Restate word for word the lines of the entries below, starting with the line that holds "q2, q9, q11" and ending with the line that holds "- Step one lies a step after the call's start", and no others.

++++ GIVEN RECORDS ++++

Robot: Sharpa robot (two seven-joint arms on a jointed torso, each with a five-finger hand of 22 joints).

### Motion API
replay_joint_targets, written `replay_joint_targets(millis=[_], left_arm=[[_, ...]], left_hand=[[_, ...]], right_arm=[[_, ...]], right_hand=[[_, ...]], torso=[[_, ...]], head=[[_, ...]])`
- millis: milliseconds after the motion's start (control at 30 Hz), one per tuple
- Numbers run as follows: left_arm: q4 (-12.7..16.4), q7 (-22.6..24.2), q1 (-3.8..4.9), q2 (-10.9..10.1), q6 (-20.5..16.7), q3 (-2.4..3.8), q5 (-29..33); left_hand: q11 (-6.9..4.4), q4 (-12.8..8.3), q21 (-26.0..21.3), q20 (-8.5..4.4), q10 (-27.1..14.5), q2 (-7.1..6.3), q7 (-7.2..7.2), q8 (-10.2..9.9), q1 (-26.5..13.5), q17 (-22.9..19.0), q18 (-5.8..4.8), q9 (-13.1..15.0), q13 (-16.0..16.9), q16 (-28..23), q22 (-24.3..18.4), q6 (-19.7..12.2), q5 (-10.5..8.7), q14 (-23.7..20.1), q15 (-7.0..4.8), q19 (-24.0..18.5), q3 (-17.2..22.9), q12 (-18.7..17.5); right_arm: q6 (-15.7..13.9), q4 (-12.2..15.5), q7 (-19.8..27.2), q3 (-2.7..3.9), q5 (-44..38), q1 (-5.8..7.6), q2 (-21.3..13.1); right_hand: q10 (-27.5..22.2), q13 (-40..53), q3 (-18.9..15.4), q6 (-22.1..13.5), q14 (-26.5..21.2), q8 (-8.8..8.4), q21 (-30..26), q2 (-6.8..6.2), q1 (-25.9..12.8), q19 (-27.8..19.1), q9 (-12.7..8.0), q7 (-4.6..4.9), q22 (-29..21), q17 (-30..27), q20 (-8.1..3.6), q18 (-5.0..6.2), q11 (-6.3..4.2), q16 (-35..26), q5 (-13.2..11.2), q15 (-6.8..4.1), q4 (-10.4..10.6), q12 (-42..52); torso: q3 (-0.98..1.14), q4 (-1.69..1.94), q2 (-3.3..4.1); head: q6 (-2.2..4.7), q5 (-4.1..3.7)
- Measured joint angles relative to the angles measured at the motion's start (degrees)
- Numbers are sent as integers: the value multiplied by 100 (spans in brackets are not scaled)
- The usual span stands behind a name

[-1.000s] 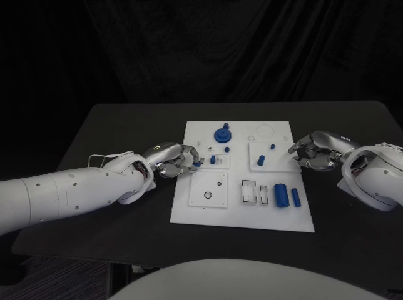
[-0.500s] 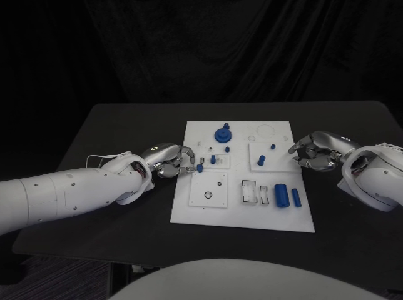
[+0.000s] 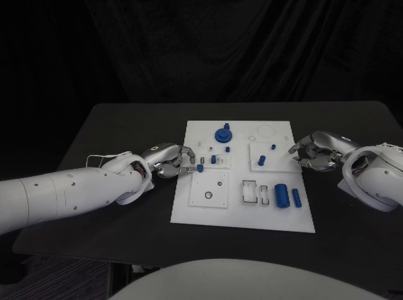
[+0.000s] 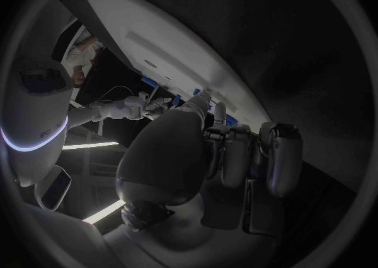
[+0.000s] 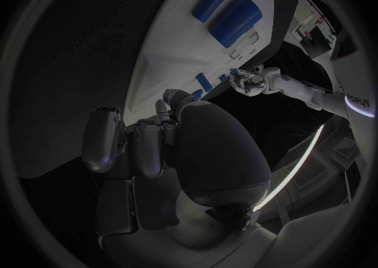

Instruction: Assemble the parts on the task board

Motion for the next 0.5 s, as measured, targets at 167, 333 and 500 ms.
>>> replay_joint_targets(millis=[167,333,500], left_arm=[[35,191,-8,-81,-146,-10,-6],[218,499,-6,-222,-423,-9,-182],[468,592,99,-337,-583,-11,-862]], left_hand=[[1,-92,-17,0,1,-78,-28,-100,142,0,0,-97,-6,0,0,-38,52,0,0,0,92,-19],[-97,-272,98,-48,-10,-228,-109,-648,503,-1,0,-612,5,0,0,-115,-12,30,-36,-19,462,-17],[-350,-297,205,-208,-8,-517,-447,-1844,622,-1,0,-1505,4,0,0,288,-70,20,-269,0,947,-37]], right_arm=[[0,4,0,0,0,0,-21],[-1,10,0,0,0,0,-43],[-1,6,0,0,0,0,-21]], right_hand=[[0,0,0,0,0,0,0,0,0,0,0,0,0,0,0,0,0,0,0,0,0,0],[0,-8,0,0,0,0,0,-16,-16,0,0,0,4,0,0,0,0,0,0,0,0,0],[0,-29,0,0,0,0,0,-23,-23,0,0,0,4,0,0,0,0,0,0,0,0,0]], torso=[[-1,-3,-3],[-1,-4,-6],[-1,-1,-6]], head=[[-1,2],[-1,-11],[-1,-17]])
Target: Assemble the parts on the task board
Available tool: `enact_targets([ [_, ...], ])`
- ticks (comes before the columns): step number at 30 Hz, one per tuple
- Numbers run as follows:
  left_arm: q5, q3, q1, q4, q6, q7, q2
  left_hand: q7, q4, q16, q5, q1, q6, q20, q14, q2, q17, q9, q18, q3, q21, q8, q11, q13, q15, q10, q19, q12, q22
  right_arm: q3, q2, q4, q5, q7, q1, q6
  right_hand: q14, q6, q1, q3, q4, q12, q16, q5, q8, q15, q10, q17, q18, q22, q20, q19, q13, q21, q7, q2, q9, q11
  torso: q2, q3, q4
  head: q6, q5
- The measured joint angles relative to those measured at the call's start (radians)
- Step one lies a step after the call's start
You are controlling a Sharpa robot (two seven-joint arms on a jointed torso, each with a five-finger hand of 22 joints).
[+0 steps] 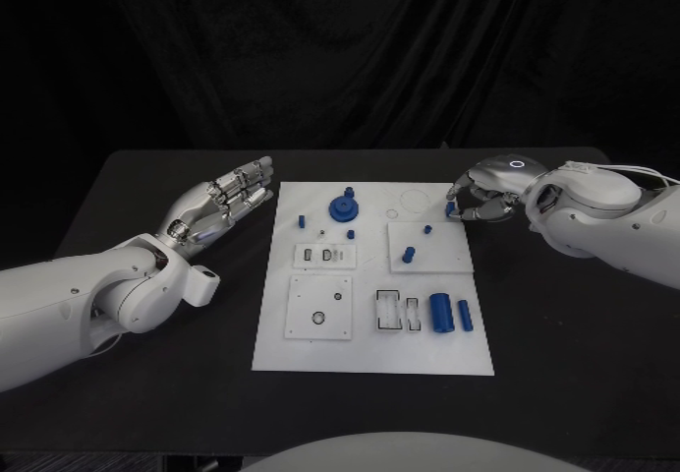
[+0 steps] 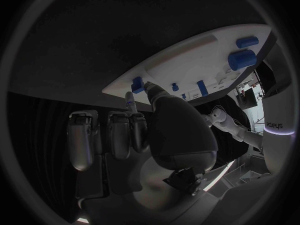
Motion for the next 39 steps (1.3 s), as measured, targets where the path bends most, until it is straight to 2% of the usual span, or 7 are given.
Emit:
enact_targets([
  [5, 0.0, 0.0, 0.0, -0.001, 0.001, 0.0, 0.0, 0.0, 0.0, 0.0, 0.0, 0.0, 0.0, 0.0, 0.0, 0.0, 0.0, 0.0, 0.0, 0.0, 0.0, 0.0, 0.003, 0.0, 0.0, -0.003, 0.0, 0.0, 0.0, 0.0, 0.006, -0.004, 0.0, -0.001, -0.001, 0.007, 0.0, 0.0, 0.01, 0.004, -0.004, 0.0, 0.0, 0.037, 0.0, 0.0, 0.004, 0.0, 0.0, 0.0, 0.0, 0.0, 0.0, 0.0, 0.0, 0.0, 0.01, 0.004, 0.0, -0.0002, 0.0, -0.001, 0.0],
  [13, 0.0, 0.0, 0.0, -0.002, 0.002, 0.0, 0.0, 0.0, 0.0, 0.0, 0.0, 0.0, 0.0, 0.0, 0.0, 0.0, 0.0, 0.0, 0.0, 0.0, 0.0, 0.0, 0.004, 0.0, 0.0, -0.004, 0.0, 0.0, 0.0, 0.0, 0.012, -0.009, 0.0, -0.003, -0.005, 0.01, 0.0, 0.002, 0.012, 0.007, -0.007, 0.0, 0.0, 0.037, 0.005, 0.0, 0.004, 0.0, 0.0, 0.0, 0.0, 0.0, 0.0, 0.0, 0.001, 0.002, 0.019, 0.004, 0.0, -0.0002, -0.0001, -0.002, 0.0],
  [16, 0.0, 0.0, 0.0, -0.002, 0.002, 0.0, 0.0, 0.0, 0.0, 0.0, 0.0, 0.0, 0.0, 0.0, 0.0, 0.0, 0.0, 0.0, 0.0, 0.0, 0.0, 0.0, 0.004, 0.0, 0.0, -0.004, 0.0, 0.0, 0.0, 0.0, 0.014, -0.01, 0.0, -0.003, -0.005, 0.01, 0.0, 0.024, 0.017, 0.013, -0.013, 0.0, 0.0, 0.037, 0.022, 0.0, 0.004, 0.0, 0.0, 0.0, 0.0, 0.0, 0.0, 0.0, 0.005, 0.007, 0.036, 0.004, 0.0, -0.0002, 0.0, -0.003, 0.0],
  [25, 0.0, 0.0, 0.0, -0.005, 0.004, 0.0, 0.0, 0.0, 0.0, 0.0, 0.0, 0.0, 0.0, 0.0, 0.004, 0.0, 0.0, 0.0, 0.0, 0.0, 0.0, 0.0, 0.004, 0.0, 0.004, -0.004, 0.0, 0.0, 0.0, 0.0, 0.02, -0.015, 0.0, -0.007, -0.006, 0.009, 0.0, 0.044, 0.023, 0.019, -0.019, 0.0, 0.0, 0.037, 0.049, 0.0, 0.004, 0.0, 0.0, 0.0, 0.0, 0.0, 0.0, 0.0, -0.001, 0.012, 0.072, 0.004, 0.0, -0.0002, 0.0, -0.005, 0.001],
  [30, 0.0, 0.0, 0.0, -0.007, 0.006, 0.0, 0.0, 0.0, 0.0, 0.0, 0.0, 0.0, 0.0, 0.0, 0.003, 0.0, 0.0, 0.0, 0.0, 0.0, 0.0, 0.0, 0.004, 0.0, 0.004, -0.004, 0.0, 0.0, 0.0, 0.0, 0.022, -0.018, 0.0, -0.009, -0.006, 0.003, 0.0, 0.054, 0.043, 0.027, -0.036, 0.0, 0.0, 0.037, 0.078, 0.0, 0.004, 0.0, 0.0, 0.0, 0.0, 0.0, 0.0, 0.0, -0.001, 0.024, 0.103, 0.004, 0.0, -0.0003, 0.0, -0.006, 0.003],
  [36, 0.0, 0.0, 0.0, -0.009, 0.007, 0.0, 0.002, 0.0, 0.0, 0.0, 0.0, 0.0, 0.0, 0.0, 0.0, 0.0, 0.0, 0.0, 0.0, 0.0, 0.0, 0.0, 0.004, 0.0, 0.007, -0.004, 0.0, 0.0, 0.0, 0.0, 0.025, -0.021, 0.0, -0.012, -0.007, -0.012, 0.0, 0.058, 0.06, 0.037, -0.054, 0.0, 0.0, 0.037, 0.096, 0.0, 0.004, 0.0, 0.0, 0.0, 0.0, 0.0, 0.0, 0.0, -0.004, 0.039, 0.127, 0.004, 0.0, -0.0003, 0.0, -0.008, 0.003],
  [39, 0.0, 0.0, 0.0, -0.011, 0.008, 0.0, 0.003, 0.0, 0.0, 0.0, 0.0, 0.0, 0.0, 0.0, 0.0, 0.0, 0.0, 0.0, 0.0, 0.0, 0.0, 0.0, 0.004, 0.0, 0.007, -0.004, 0.0, 0.0, 0.0, 0.0, 0.025, -0.02, 0.0, -0.011, -0.007, -0.022, 0.0, 0.065, 0.073, 0.044, -0.07, 0.0, 0.0, 0.063, 0.111, 0.0, 0.004, 0.0, 0.0, 0.0, 0.0, 0.0, 0.0, 0.0, -0.005, 0.039, 0.145, 0.004, 0.0, -0.0005, 0.0, -0.008, 0.004],
])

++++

— RESULT OF THE EXERCISE —
  right_hand: q14, q6, q1, q3, q4, q12, q16, q5, q8, q15, q10, q17, q18, q22, q20, q19, q13, q21, q7, q2, q9, q11
  torso: q2, q3, q4
  head: q6, q5
- The measured joint angles relative to those measured at the call's start (radians)
- Step one lies a step after the call's start

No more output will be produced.